Ghost Ship belongs to the venerable tradition of haunted ship movie (Alien being the best example), with the added twist that Satanic forces are specifically identified as the malefactors. Other examples are Dark Side of the Moon and the not-quite-brilliant Event Horizon. This genre, broadly, has a few conventions:
- The protagonists are on a ship, either on a sea or in space, and cannot reasonably leave it.
- In the course of the movie they encounter a second ship of unknown provenance.
- An unknown evil entity boards from that ship, and the crew starts dying one-by-one.
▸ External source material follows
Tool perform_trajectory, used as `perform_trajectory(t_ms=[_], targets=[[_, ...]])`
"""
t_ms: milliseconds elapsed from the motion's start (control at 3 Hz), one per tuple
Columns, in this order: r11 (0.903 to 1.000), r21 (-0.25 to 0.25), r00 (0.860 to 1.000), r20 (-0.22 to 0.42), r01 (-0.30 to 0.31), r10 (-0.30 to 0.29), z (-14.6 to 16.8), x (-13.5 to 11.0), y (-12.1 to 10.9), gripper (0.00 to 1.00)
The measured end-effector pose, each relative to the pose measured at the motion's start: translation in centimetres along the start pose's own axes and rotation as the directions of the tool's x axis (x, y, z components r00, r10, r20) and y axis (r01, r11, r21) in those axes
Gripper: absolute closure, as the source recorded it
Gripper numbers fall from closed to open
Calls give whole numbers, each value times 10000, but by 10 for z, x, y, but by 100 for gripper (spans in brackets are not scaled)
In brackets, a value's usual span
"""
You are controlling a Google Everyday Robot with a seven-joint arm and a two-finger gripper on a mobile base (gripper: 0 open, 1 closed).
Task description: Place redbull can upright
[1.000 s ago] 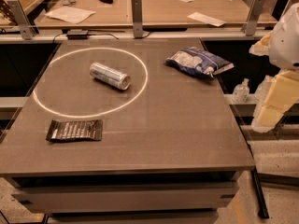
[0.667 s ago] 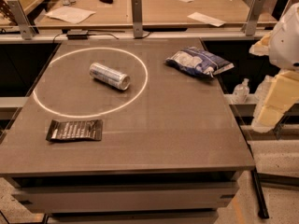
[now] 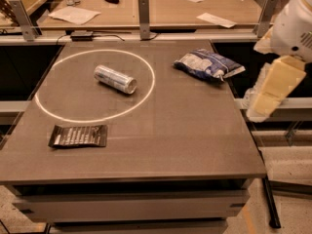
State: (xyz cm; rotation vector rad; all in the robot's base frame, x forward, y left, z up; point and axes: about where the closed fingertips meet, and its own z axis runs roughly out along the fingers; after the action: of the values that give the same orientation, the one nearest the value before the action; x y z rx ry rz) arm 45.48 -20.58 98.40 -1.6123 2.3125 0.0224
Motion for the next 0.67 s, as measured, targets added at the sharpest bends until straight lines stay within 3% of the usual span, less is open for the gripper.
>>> perform_trajectory(t_ms=[333,667], targets=[[9848,-662,9851,524,-1603,1639,14,-13,-7,0],[9585,-710,9527,1120,-2760,2826,22,-32,-9,0]])
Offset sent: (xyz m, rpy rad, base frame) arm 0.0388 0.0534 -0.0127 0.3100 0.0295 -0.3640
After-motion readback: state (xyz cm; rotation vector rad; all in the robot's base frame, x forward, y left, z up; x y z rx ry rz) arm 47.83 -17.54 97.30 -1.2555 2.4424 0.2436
In Ghost Ship, our protagonists are the crew of an oceangoing salvage tug who stumble upon an Andrea Doria-like ocean liner in the Bering Strait. It’s been lost for fifty years, and there’s a secret cargo which promises a big payday. There’s also a deadly secret and…pretty soon people are dropping like flies.
So does this movie actually work? I’ve decided on yes. First of all, you’ve got Julianna Marguiles, who’s awesome and solid in horror roles. You’ve got Gabriel Byrne who brings the proper notes to the role of the tug captain. Finally, you’ve got Karl Urban pre-Eomer. For historical interest there’s Isaiah Washington pre-Grey’s Anatomy. Emily Browning, just starting out, is hauntingly effective as the ghost of a little girl from the doomed liner. There are no casting problems to speak of.
The effects work holds up after eleven years. The CG ship effects aren’t great but they aren’t on screen much either (smart move). The gore effects are excellent, and the opening sequence is particularly well-done (and brutal). All good horror movies have one standout sequence and this is fairly high on my list of good, standalone scenes.
The story works well enough. The depiction of evil as mundane and work-a-day is a welcome to relief from over-the-top characterizations. There aren’t inappropriate tone shifts. The characters get enough development that we sort-of care when they start buying the farm. The filmmakers paid attention to the background characters from the Italian liner as well (the captain was remarkably poignant in a small role).
Anyway, I think what really makes it stand out is good production values mated up with decent casting. These provide cover for an admittedly threadbare story. The end result is entertaining and worth watching.